Revenue generated from the sales of BC is designed to be shared, a commonality amongst several formulations of BC. ValueNature, for example, prioritizes “biodiversity custodians” to receive “80% of revenue generated from our Biodiversity Credits”[2]. Biodiversity custodians, as defined by Value Nature, are local communities, land managers, and local governments that are “responsible for protecting and growing these assets (biodiversity credits)”, as pointed out by Simon Morgan, the CEO of ValueNature.[3]
Benefit sharing with local stakeholders takes different shapes. Direct payment, for example, distributes a predetermined share of cash to the local government, community, or household. Payment through employment and leasing is a more common approach. Mariana Sarmiento states that monetary distributions to local communities through payrolls and leases account for 70% of all costs incurred for their biodiversity credits[4].

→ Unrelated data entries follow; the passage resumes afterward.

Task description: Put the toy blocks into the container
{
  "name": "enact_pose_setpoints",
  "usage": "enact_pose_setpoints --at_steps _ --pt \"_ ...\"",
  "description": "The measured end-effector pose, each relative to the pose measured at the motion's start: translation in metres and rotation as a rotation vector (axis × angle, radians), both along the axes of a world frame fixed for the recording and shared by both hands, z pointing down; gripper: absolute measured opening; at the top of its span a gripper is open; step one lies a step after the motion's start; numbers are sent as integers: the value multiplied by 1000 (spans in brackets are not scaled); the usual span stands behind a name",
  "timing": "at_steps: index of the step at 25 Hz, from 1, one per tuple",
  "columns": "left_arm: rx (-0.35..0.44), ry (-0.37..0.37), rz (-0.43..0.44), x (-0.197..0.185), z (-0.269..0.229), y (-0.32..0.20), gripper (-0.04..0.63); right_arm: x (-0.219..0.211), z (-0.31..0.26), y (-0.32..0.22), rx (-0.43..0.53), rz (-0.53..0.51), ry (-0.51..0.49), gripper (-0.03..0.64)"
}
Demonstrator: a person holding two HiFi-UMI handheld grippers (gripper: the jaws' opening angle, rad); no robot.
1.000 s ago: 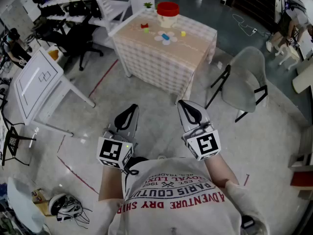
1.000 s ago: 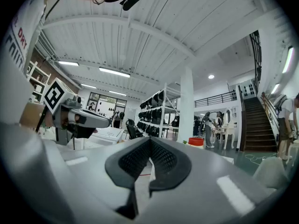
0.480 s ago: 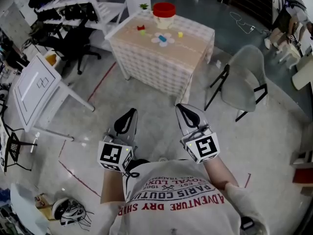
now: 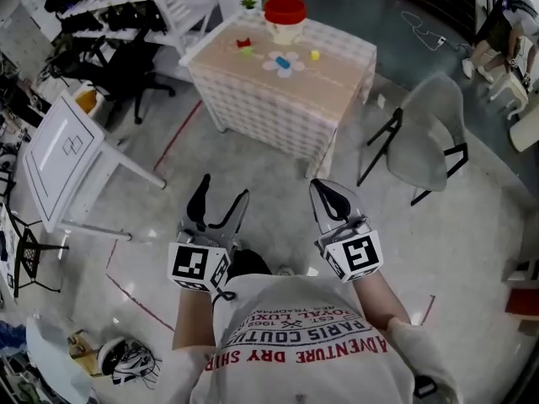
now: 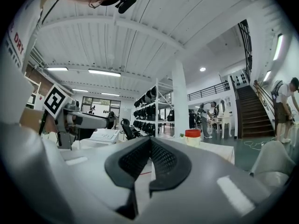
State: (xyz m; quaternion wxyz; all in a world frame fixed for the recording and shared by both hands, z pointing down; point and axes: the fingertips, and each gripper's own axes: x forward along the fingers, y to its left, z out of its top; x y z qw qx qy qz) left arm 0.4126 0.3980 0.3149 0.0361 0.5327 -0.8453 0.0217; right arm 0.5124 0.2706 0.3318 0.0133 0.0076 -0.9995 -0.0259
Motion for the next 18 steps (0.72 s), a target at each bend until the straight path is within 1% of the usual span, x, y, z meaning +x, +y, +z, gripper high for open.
enact_pose_setpoints --at_steps 4,8,12,18 --pt "-33 5 8 -32 8 -5 324 -29 7 -9 -17 19 16 2" --pt "-39 10 32 -79 18 -16 324 -73 12 -15 -2 40 30 2" --pt "-46 24 75 -140 25 -31 324 -129 18 -23 14 72 60 2" --pt "-42 53 137 -256 27 -48 324 -234 15 -38 26 139 98 2"
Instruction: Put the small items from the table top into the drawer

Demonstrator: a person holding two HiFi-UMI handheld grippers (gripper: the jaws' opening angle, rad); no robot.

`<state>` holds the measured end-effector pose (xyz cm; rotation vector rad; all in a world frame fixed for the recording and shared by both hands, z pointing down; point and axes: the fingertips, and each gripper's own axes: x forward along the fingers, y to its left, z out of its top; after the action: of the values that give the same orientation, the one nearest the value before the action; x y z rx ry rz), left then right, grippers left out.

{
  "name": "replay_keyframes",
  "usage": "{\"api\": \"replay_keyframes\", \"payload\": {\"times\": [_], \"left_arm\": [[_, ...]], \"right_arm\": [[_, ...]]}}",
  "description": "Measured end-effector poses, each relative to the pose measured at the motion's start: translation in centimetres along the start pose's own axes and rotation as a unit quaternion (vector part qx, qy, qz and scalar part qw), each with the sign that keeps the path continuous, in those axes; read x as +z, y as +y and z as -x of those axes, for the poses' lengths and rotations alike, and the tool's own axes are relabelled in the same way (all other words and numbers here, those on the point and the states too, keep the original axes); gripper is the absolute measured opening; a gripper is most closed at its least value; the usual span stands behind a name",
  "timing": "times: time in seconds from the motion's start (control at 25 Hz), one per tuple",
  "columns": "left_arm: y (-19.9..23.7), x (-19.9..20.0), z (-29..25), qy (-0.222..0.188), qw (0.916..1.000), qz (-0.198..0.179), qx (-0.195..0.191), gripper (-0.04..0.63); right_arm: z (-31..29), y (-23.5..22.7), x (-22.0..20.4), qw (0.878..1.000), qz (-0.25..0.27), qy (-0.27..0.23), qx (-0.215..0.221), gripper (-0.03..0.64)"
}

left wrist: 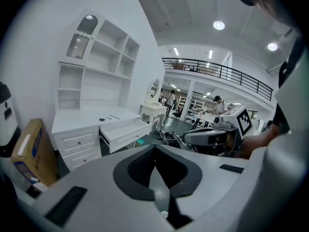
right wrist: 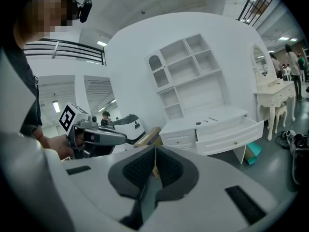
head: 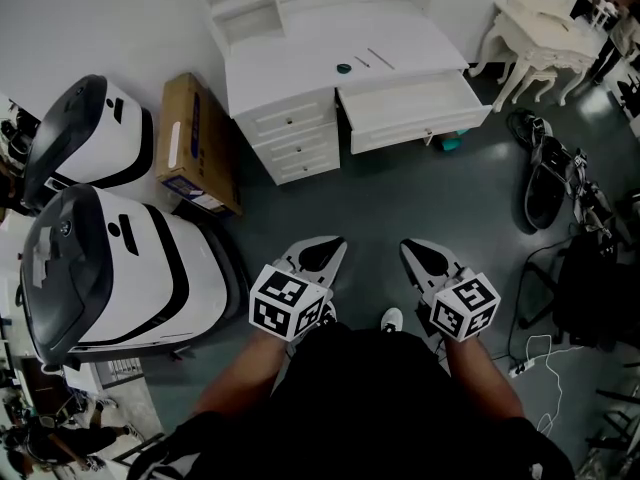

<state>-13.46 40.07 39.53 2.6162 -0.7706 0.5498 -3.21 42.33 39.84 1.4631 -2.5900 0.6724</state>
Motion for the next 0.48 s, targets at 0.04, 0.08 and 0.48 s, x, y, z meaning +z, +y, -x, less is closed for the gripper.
{"api": "replay_keyframes", "payload": {"times": [0.04, 0.08, 0.48], "left_arm": [[0.2, 0.0, 0.0, 0.000, 1.0000, -0.001, 0.002, 0.003], [0.4, -0.1, 0.1, 0.001, 1.0000, -0.001, 0.003, 0.004], [2.4, -1.5, 1.3, 0.011, 0.9996, 0.016, -0.022, 0.003]], "right_arm": [[0.0, 0.0, -0.1, 1.000, -0.002, 0.001, -0.001, 0.028], [-0.1, 0.0, -0.3, 1.000, -0.004, 0.003, -0.002, 0.028], [-1.9, 1.0, -1.2, 0.999, -0.019, 0.006, -0.026, 0.028]]}}
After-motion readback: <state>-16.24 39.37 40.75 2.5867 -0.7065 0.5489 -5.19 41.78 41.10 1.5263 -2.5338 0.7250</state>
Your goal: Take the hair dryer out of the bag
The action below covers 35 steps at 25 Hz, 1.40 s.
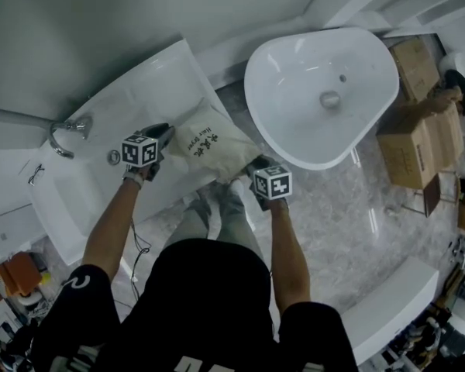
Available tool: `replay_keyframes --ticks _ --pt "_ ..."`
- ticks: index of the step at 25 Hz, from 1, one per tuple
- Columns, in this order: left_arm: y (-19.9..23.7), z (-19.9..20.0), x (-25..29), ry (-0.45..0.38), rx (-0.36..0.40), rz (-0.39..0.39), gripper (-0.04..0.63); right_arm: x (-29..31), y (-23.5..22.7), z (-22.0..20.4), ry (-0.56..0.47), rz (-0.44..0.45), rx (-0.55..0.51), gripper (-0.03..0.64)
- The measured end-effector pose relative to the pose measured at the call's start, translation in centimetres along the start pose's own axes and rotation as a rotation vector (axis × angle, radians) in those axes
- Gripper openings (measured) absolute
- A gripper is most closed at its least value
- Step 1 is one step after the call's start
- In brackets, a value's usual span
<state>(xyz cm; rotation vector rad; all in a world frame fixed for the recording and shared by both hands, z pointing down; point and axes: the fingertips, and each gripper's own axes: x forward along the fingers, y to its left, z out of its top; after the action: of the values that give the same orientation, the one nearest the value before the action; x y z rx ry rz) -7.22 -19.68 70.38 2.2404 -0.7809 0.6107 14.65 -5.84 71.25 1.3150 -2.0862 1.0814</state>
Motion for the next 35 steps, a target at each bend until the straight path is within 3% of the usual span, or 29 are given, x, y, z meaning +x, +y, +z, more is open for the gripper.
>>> replay_keyframes --ticks 4,8,10,12,14,16,23,28,31,35 --pt "-3.4 2.9 1.2 0.030 0.050 -0.181 0.123 0.4 -0.3 -0.1 0.002 -0.007 0.002 0.058" --pt "-4.2 0.4 3.3 0.226 0.148 -0.226 0.158 0.6 -0.4 -0.3 0.004 -0.008 0.006 0.061" --pt "-4.1 -0.6 4.1 0.265 0.112 -0.246 0.155 0.7 -0.4 -0.5 0.004 -0.009 0.010 0.063" --pt "-3.7 -0.6 4.4 0.251 0.038 -0.259 0.139 0.8 -0.4 -0.5 0.000 -0.010 0.020 0.066" --pt "-3.5 0.0 4.4 0.218 0.009 -0.248 0.102 0.9 -0.3 -0.4 -0.007 -0.008 0.035 0.066" --pt "-3.2 0.7 4.3 0.185 0.026 -0.206 0.003 0.9 0.0 -0.4 -0.008 0.006 0.048 0.061" --pt "-1.0 2.7 3.2 0.078 0.047 -0.049 0.000 -0.1 0.8 0.2 -0.070 0.058 0.182 0.052" --pt "-0.5 3.8 1.8 0.020 0.158 0.027 0.000 -1.6 0.6 2.3 -0.145 0.093 0.297 0.048" --pt "-1.3 3.1 1.0 0.006 0.247 0.018 0.000 -2.4 0.2 3.4 -0.159 0.085 0.341 0.048" --pt "-2.8 0.7 0.7 0.055 0.322 -0.063 0.002 -2.3 0.9 3.6 -0.079 0.099 0.292 0.049"
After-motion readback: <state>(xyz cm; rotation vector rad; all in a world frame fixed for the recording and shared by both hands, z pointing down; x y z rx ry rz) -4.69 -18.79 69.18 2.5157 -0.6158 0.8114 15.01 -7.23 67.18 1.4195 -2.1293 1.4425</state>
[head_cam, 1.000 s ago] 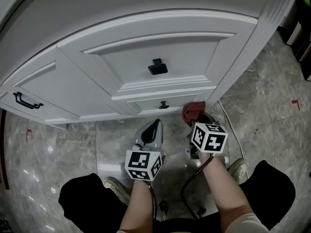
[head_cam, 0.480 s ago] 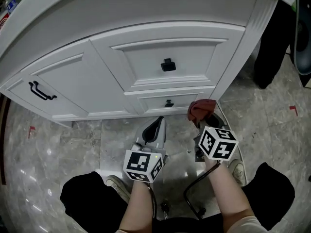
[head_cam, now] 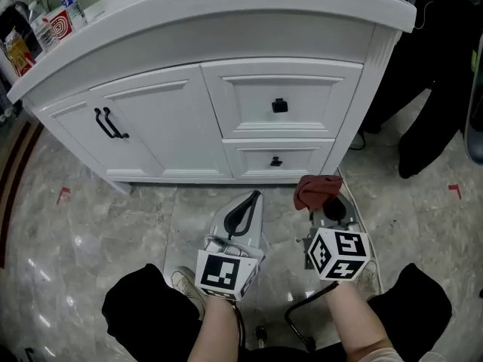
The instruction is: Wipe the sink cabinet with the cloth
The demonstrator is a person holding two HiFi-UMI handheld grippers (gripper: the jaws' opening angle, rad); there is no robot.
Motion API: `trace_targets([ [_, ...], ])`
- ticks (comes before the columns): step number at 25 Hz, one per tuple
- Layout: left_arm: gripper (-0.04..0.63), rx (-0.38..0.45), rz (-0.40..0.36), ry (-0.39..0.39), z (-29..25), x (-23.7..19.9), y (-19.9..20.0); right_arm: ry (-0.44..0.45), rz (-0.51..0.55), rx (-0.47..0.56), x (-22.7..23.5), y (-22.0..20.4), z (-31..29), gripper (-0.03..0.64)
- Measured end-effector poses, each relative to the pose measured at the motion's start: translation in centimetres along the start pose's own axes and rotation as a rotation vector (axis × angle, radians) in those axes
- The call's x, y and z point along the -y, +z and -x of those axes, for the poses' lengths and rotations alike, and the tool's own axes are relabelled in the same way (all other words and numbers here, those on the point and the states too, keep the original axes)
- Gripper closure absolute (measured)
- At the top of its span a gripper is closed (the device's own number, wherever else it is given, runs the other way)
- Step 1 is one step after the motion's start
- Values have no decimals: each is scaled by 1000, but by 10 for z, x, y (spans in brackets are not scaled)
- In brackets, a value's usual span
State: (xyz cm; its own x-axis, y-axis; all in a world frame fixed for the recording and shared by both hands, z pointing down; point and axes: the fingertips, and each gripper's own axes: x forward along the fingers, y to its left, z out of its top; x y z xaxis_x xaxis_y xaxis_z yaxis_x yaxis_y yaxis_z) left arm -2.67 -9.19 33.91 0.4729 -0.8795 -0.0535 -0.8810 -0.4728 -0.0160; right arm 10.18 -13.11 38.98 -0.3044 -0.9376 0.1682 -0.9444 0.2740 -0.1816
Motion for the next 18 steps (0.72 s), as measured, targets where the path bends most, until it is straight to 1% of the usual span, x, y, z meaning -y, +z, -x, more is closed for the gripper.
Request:
trace_targets([
  [5,595,14,-15,-1,33,21,18,27,29,37,-22,10,40,538],
  [9,595,17,-28,-8,60,36,23,26,39,37,-33,10,70,538],
  [13,595,27,-49,-8,83,45,36,42,58,71,-48,24,95,538],
  [18,595,76,-30,-14,100,51,57,44,87,89,-54,34,121,538],
])
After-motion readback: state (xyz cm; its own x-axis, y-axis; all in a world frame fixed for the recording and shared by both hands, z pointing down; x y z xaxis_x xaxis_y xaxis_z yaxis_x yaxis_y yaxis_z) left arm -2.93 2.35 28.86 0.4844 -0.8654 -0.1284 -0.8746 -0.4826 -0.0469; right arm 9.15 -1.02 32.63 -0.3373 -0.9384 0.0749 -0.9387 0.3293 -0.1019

Certain biodiversity credit models like ValueNature’s and Wallacea Trust’s extend benefit-sharing mechanisms to the secondary market, so that the primary owners of the BCs (i.e. the communities, and local partners) can be protected against the price volatility. (The secondary market is where BCs are sold and resold after the initial offering, e.g., corporations, government, and private individuals who invest and may later resell).
“…60% of the difference between the cost of those credits versus the [secondary] selling price …keep feeding back to the local stakeholders”, as introduced by Alex Tozer, the CEO of Wallacea Trust.[5] ValueNature also devised a similar mechanism, where 80% of the biodiversity credit price inflation in the secondary market flows back to the biodiversity guardians. In some BC models, this vision is enabled by blockchain technology that tokenizes the credit transaction history and ownership.
This page reflects the author’s perspective. For further discussion and feedback, please contact Jinsui Song jazzy.song@yale.edu.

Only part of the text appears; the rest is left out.